Pipistrellus bat coronavirus HKU5

Virus classification
- (unranked): Virus
- Realm: Riboviria
- Kingdom: Orthornavirae
- Phylum: Pisuviricota
- Class: Pisoniviricetes
- Order: Nidovirales
- Family: Coronaviridae
- Genus: Betacoronavirus
- Subgenus: Merbecovirus
- Species: Betacoronavirus pipistrelli

= Pipistrellus bat coronavirus HKU5 =

Species of virus

Pipistrellus bat coronavirus HKU5 (Bat-CoV HKU5) is an enveloped, positive-sense single-stranded RNA (+)ssRNA mammalian Group 4 Betacoronavirus discovered among Japanese pipistrelles in Hong Kong. This strain of coronavirus is closely related to the MERS-CoV responsible for the 2012 Middle East respiratory syndrome-related coronavirus outbreaks in Saudi Arabia, Jordan, United Arab Emirates, the United Kingdom, France, and Italy.

==Transmission==
The exact means of transmission to humans is not yet well known. However, it has been demonstrated that betaCoV's including HKU5 have the propensity to recombine and cause interspecies transmission. Transmission has not been seen in Group C betaCov's to which MERS-CoV is most closely related. All HKU5 coronaviruses have been shown to use ACE2 from their natural host species, Pipistrellus abramus, to infect their hosts. The lineage 2 of this virus (HKU5-CoV-2) has been isolated from bats in China in 2025 and, similar to some HKU5 lineage 1 viruses, was shown to be capable of using the human ACE2 receptor when exogenous trypsin was included during the infection.

==Predicted SSHHPS==
SSHHPS are short stretches of homologous host-pathogen sequences found in the protease cleavage sites of the viral polyprotein. SSHHPS appear to be related to the virus-induced phenotype in humans. Analysis of the PLpro SSHHPS in HKU5 identified hits related to neurodevelopmental disorders, epilepsy, seizures, respiratory effects, lung inflammation, spinocerebellar ataxia, microphthalmia, ocular abnormalities, IBS, anhidrosis, hydrocephalus, hearing loss, elevated hemoglobin and hematocrit, skeletal dysplasia, microcephaly, nephrotic syndrome, among others. ADGRA2 was among the predictions.

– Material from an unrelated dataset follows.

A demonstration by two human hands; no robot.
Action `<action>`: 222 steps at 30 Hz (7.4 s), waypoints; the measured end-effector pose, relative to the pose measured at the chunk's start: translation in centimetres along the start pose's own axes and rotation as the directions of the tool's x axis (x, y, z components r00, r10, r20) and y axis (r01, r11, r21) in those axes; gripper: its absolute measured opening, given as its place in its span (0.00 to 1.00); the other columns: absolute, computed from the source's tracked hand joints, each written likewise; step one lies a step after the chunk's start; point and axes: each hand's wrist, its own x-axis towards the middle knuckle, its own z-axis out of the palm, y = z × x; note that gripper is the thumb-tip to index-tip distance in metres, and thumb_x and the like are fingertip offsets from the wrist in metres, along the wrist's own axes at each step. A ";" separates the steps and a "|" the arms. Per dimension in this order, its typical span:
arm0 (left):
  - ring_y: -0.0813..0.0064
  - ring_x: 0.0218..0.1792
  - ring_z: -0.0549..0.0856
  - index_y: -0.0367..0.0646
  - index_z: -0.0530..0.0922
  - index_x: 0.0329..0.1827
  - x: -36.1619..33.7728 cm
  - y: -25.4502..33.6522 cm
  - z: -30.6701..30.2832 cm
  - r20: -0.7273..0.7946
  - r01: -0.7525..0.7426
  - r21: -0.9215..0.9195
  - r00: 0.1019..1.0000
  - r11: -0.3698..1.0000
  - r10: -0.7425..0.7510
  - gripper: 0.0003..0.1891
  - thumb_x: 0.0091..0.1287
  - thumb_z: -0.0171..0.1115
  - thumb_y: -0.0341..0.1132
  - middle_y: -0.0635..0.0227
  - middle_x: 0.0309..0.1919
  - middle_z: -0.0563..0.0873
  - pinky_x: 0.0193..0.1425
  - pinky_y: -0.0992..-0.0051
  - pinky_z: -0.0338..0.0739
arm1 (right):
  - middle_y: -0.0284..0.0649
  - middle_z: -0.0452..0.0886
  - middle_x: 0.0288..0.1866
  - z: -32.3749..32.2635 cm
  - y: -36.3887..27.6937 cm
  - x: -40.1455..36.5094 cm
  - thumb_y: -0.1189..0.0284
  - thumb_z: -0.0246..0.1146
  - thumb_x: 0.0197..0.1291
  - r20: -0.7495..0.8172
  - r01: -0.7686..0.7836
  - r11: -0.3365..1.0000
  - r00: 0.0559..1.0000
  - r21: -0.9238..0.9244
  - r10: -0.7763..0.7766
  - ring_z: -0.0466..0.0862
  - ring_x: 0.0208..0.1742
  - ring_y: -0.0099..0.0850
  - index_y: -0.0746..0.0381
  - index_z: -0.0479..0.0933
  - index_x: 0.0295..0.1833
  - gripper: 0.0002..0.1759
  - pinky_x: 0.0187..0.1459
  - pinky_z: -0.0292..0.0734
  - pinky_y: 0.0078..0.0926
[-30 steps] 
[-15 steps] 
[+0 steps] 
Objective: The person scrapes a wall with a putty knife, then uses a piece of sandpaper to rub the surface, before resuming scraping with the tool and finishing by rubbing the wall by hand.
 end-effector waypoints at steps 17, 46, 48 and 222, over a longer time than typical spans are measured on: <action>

==Recombination of HKU5-CoV-2 genome==
Using linkage disequilibrium method, HKU5-CoV-2 genome was detected to have undergone RNA recombination, which caused the change of the receptor binding domain and furin cleavage site of viral spike protein. This alteration may extend the host tropism and range of HUK5-CoV-2 and increase infectivity.